Armstrong in an early (pre-Gemini) spacesuit.

There was no defining moment in Armstrong's decision to become an astronaut. In 1957, he was selected for the U.S. Air Force's Man In Space Soonest program. In November 1960 Armstrong was chosen as part of the pilot consultant group for the X-20 Dyna-Soar, a military space plane. On March 15, 1962 he was named as one of six pilot-engineers who would fly the space plane when it got off the design board.[23]

In the months after the announcement that applications were being sought for the second group of NASA astronauts, he became more and more excited about the prospect of the Apollo program and the prospect of investigating a new aeronautical environment. Armstrong's astronaut application had arrived about a week past the June 1, 1962 deadline.
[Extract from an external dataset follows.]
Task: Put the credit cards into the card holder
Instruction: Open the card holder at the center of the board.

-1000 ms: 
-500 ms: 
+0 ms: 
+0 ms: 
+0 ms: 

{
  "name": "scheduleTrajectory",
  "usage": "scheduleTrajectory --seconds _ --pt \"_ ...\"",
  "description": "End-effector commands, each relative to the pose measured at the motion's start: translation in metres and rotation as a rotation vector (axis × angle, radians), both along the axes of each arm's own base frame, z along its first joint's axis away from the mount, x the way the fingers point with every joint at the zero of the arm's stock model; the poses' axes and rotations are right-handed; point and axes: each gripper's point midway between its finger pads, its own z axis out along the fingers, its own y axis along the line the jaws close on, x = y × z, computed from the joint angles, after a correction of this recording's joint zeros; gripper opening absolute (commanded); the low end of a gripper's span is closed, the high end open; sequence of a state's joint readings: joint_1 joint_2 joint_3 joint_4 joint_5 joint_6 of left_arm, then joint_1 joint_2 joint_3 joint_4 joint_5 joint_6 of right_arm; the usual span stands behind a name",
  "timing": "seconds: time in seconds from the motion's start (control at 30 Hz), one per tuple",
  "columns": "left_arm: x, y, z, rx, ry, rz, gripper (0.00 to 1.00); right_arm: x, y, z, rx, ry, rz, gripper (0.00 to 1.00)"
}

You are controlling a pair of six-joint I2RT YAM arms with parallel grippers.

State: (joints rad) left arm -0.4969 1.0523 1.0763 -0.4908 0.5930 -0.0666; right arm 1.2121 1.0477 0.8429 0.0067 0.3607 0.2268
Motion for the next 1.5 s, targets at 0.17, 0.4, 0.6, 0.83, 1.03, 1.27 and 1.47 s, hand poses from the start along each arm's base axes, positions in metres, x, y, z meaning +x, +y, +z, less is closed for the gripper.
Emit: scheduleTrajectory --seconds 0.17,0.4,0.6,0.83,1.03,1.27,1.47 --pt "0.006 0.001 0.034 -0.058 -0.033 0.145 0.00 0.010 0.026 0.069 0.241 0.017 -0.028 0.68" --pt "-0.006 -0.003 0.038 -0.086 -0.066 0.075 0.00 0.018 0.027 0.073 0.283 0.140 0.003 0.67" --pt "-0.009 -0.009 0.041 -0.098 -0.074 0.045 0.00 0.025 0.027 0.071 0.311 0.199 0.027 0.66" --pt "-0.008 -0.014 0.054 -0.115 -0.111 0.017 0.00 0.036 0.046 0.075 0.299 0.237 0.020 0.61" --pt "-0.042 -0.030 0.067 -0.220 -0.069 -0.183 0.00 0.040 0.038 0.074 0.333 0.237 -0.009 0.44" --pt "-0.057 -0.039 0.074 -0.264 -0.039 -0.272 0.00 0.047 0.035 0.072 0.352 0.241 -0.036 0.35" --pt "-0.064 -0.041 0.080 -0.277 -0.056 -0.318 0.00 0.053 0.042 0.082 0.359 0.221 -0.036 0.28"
Dick Day, with whom Armstrong had worked closely at Edwards, worked at the Manned Spacecraft Center, saw the late arrival of the application, and slipped it into the pile before anyone noticed.[24] At Brooks City-Base at the end of June he underwent a medical exam that many of the applicants described as painful and at times seemingly pointless.[25]

Deke Slayton called Armstrong on September 13, 1962 and asked if he was interested in joining the NASA Astronaut Corps as part of what the press dubbed "the New Nine". Without hesitation, Armstrong said yes. The selections were kept secret until three days later, although newspaper reports had been circulating since the middle of summer that year that he would be selected as the "first civilian astronaut".[26] Armstrong did not actually become the first worldwide civilian to fly in space, since the Russians launched Valentina Tereshkova, a textile worker and amateur parachutist, aboard Vostok 6 on June 16, 1963.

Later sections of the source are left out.